▶ **Problem to work on**
Without any pictures, retype exactly the lines that begin at the one holding "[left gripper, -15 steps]" and end at the last line of the data below.

--- Provided material Enclosed Below ---

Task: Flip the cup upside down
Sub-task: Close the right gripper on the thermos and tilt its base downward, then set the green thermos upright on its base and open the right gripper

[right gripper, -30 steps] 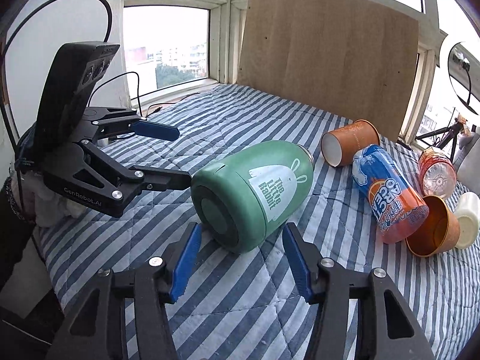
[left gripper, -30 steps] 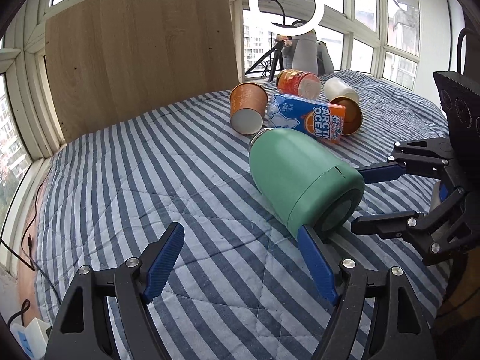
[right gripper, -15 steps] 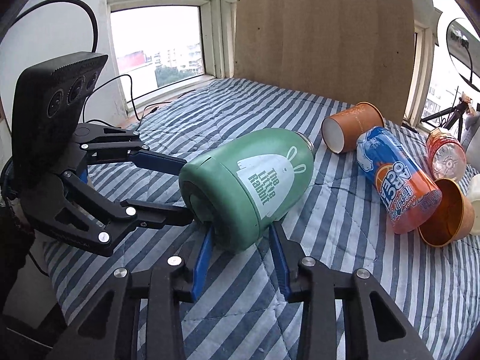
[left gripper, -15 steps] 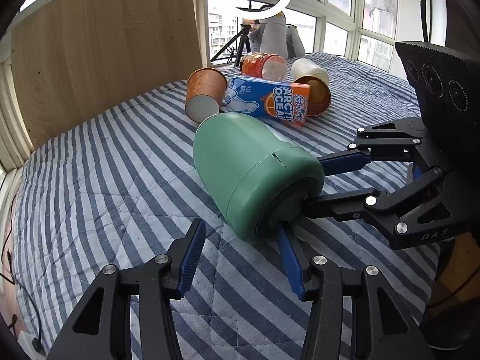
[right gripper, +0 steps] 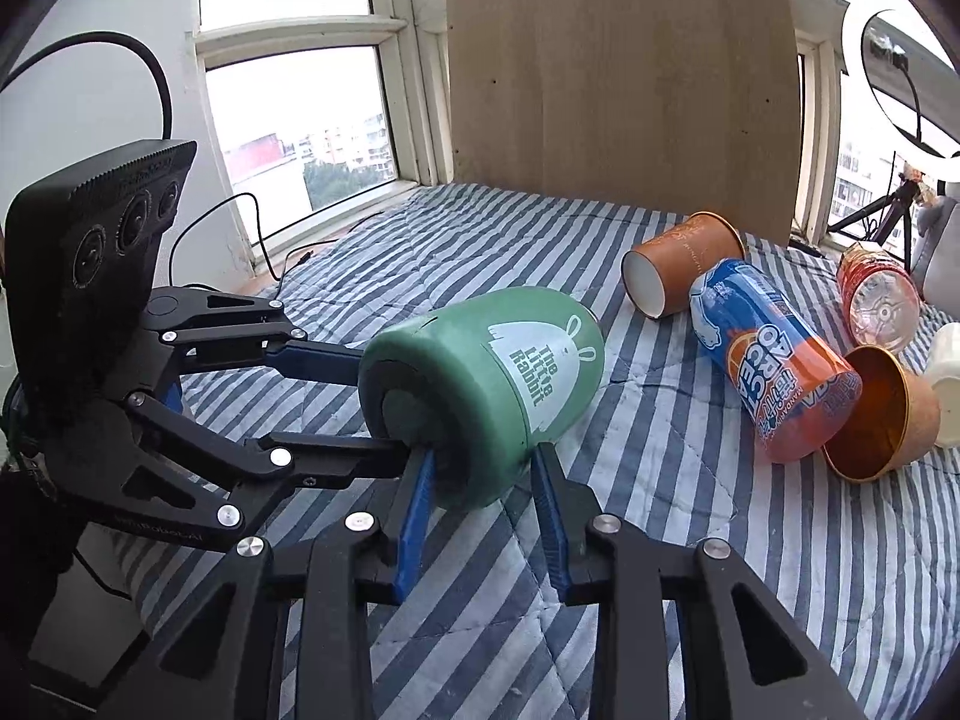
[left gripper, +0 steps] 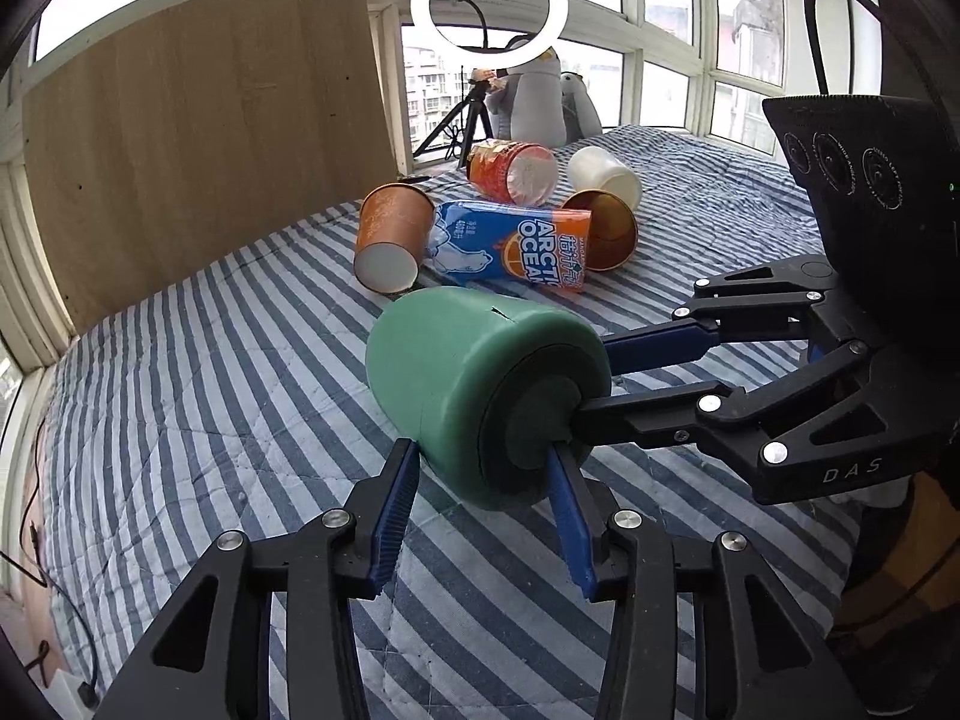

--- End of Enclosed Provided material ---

▶ **Response to this exercise**
[left gripper, -15 steps] 
[right gripper, +0 steps] 
[left gripper, +0 steps] 

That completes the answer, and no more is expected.